▸ **What is being asked**: Find the word "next" in the data below and copy each line that holds it.

Data records
·····
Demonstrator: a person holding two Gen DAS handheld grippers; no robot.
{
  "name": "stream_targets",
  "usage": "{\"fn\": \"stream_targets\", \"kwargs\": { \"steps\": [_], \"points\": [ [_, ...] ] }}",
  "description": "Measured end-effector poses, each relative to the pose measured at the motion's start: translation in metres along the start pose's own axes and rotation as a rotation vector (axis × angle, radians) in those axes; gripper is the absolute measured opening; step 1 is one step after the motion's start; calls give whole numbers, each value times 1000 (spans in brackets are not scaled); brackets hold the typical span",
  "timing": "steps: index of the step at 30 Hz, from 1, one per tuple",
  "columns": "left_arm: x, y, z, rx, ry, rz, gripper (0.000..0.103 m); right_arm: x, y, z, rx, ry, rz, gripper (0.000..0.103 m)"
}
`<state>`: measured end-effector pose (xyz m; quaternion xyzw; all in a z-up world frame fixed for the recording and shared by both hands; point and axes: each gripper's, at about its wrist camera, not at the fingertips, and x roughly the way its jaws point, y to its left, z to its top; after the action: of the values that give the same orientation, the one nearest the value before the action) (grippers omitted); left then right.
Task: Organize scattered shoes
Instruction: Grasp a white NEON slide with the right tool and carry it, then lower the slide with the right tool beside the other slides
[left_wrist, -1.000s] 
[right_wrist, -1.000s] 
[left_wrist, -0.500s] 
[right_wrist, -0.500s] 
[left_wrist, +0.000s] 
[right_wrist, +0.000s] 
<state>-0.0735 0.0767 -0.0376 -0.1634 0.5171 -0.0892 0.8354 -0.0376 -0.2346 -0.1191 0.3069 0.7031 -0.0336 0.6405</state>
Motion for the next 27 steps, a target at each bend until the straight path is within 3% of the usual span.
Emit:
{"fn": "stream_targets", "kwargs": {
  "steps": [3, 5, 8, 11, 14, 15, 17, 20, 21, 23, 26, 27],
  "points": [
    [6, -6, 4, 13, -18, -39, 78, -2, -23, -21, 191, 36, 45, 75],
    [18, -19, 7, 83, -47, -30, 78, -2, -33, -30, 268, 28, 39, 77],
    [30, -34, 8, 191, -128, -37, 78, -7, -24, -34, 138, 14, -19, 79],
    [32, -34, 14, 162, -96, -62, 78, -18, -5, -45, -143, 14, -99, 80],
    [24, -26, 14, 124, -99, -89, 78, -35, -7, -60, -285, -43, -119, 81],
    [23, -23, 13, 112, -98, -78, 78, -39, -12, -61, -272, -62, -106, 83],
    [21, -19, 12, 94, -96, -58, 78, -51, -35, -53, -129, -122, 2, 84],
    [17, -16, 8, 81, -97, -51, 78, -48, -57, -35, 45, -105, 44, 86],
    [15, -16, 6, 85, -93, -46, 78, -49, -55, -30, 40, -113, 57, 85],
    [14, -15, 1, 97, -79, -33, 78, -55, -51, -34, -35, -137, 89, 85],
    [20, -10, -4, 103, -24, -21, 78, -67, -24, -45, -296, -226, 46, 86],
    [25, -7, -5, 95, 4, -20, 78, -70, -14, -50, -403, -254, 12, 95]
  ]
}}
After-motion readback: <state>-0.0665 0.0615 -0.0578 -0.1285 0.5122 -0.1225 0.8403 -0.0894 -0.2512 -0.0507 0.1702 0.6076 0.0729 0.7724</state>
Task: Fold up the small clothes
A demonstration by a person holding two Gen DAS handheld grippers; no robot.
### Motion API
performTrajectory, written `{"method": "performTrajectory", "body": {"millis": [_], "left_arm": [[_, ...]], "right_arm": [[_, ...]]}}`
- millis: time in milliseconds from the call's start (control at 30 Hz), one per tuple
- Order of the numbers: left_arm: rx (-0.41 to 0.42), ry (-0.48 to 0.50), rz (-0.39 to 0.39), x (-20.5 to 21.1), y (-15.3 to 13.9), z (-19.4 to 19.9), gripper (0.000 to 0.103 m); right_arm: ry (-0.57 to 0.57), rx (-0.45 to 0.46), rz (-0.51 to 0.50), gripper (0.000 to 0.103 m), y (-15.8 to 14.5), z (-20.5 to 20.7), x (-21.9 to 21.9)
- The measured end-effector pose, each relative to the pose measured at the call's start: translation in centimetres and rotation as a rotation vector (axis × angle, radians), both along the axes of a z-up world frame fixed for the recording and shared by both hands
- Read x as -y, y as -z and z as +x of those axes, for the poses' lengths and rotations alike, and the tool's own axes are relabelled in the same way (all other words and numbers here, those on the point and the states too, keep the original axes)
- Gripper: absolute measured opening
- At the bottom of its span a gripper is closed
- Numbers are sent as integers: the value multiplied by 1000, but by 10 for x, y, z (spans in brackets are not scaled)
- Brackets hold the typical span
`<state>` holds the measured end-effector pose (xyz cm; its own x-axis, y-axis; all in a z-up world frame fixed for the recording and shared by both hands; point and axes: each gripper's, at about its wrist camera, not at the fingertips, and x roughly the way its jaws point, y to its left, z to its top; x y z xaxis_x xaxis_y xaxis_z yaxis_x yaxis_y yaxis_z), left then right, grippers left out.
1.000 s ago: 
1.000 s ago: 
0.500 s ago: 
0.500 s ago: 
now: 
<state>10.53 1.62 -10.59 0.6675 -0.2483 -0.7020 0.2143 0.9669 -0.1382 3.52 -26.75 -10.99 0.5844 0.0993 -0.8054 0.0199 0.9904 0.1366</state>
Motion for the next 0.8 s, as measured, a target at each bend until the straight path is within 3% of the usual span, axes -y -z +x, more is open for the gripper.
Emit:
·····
▸ **Response to this task**:
Motion for the next 27 steps, a target at each bend until the straight path is within 3% of the usual span.
Motion for the next 0.8 s, as measured, a target at each bend until the straight path is within 3% of the usual span, axes -y -z +x, more is open for the gripper.

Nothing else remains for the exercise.